● **DATA BLOCK**:

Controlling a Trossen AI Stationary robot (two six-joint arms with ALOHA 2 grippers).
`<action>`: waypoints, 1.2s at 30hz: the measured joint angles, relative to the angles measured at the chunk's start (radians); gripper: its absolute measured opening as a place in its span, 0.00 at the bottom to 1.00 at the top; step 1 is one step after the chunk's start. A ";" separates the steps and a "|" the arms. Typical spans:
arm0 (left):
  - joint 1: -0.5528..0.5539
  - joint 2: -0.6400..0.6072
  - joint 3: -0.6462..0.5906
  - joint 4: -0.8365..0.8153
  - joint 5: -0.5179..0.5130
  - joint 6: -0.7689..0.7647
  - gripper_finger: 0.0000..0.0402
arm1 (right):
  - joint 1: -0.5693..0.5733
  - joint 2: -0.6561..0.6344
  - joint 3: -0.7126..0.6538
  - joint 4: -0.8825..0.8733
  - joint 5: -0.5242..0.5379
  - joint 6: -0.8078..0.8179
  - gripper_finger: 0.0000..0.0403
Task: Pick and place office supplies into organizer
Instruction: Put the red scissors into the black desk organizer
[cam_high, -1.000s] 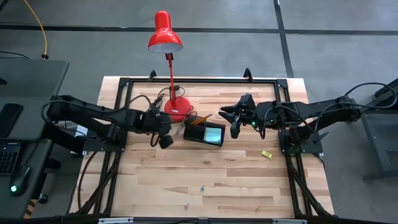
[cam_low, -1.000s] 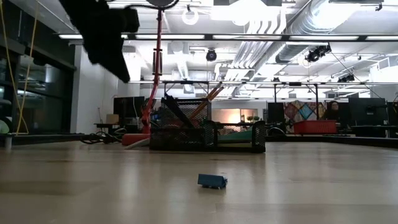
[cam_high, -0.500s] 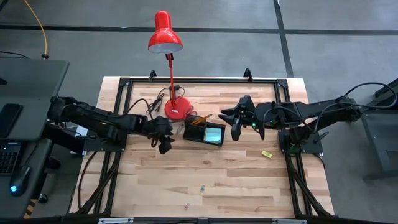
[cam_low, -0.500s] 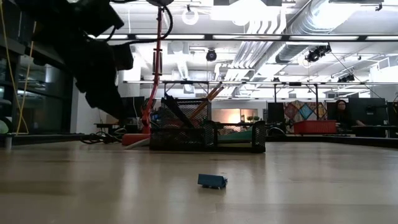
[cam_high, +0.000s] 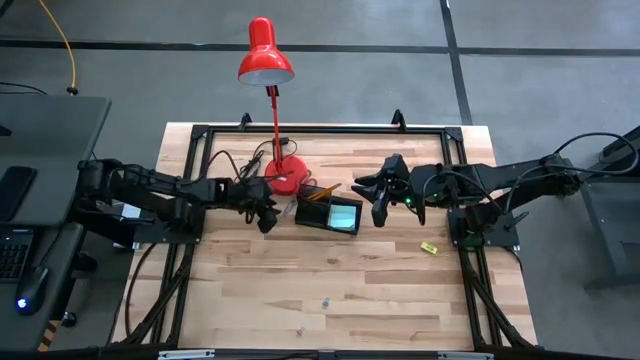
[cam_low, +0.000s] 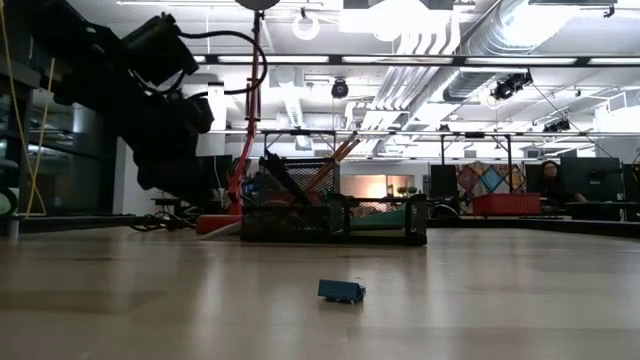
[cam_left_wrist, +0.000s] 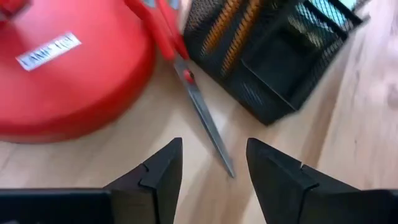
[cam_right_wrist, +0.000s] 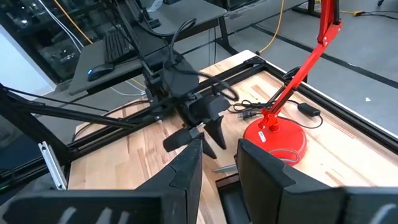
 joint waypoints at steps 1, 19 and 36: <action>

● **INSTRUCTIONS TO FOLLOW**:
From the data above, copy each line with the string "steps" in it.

● **OUTPUT OF THE TASK**:
`<action>`: waypoints, 1.2s at 30hz: the measured joint angles, relative to the angles measured at the chunk's start (radians); gripper: its absolute measured opening as a place in its span, 0.00 at the bottom to 1.00 at the top; step 1 is one step after the chunk's start. A ";" separates the steps and a "|" the arms. Typical spans:
 joint waypoints at steps 1, 19 and 36: <action>

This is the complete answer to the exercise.